» THE PROBLEM
Give again exactly the lines that stretch from the one with "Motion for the" to the end of the data below, including both of those lines and nothing else.
Start of SOURCE MATERIAL
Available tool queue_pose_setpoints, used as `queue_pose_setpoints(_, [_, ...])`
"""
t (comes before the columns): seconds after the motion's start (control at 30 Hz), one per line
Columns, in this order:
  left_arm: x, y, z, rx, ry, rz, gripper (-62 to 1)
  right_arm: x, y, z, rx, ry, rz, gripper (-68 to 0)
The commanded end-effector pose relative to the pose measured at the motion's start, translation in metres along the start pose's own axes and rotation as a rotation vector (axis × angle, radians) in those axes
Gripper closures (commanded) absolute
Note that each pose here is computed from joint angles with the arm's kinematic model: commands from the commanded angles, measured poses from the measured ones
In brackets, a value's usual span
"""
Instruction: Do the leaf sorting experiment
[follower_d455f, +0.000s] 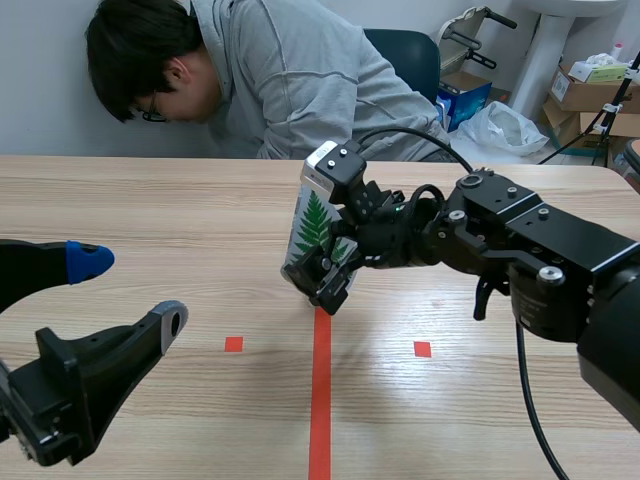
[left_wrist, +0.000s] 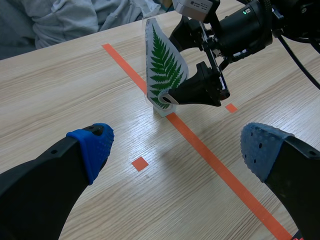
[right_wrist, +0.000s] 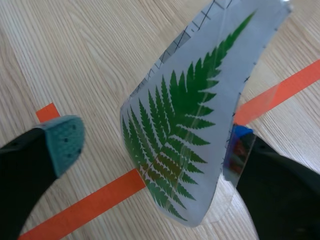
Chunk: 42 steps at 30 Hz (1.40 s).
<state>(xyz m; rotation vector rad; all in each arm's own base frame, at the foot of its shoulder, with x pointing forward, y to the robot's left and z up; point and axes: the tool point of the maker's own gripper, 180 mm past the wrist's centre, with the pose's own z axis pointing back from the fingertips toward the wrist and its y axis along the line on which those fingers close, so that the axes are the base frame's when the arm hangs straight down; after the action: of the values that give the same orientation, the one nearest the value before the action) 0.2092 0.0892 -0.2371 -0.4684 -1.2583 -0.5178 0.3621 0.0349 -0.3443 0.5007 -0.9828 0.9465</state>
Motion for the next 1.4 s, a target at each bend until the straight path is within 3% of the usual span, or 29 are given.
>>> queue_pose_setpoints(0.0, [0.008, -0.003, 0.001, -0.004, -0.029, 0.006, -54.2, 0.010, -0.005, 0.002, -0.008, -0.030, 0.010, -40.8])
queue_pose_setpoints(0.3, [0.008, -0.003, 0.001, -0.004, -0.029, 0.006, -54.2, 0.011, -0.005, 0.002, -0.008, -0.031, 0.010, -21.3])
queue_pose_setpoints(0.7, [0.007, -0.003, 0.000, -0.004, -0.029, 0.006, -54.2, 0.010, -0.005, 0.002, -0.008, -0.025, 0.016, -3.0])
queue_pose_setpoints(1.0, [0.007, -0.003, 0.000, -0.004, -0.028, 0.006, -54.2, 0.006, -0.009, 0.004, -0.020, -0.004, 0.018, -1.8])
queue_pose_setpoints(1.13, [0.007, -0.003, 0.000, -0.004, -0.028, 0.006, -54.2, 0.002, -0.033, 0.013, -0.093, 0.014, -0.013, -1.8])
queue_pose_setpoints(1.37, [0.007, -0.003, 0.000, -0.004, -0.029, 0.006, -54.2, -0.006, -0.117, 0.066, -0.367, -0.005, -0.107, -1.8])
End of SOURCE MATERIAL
» OUTPUT BELOW
Motion for the next 1.4 s, a target at each bend until the straight path is within 3% of the usual span, or 29 are given.
>>> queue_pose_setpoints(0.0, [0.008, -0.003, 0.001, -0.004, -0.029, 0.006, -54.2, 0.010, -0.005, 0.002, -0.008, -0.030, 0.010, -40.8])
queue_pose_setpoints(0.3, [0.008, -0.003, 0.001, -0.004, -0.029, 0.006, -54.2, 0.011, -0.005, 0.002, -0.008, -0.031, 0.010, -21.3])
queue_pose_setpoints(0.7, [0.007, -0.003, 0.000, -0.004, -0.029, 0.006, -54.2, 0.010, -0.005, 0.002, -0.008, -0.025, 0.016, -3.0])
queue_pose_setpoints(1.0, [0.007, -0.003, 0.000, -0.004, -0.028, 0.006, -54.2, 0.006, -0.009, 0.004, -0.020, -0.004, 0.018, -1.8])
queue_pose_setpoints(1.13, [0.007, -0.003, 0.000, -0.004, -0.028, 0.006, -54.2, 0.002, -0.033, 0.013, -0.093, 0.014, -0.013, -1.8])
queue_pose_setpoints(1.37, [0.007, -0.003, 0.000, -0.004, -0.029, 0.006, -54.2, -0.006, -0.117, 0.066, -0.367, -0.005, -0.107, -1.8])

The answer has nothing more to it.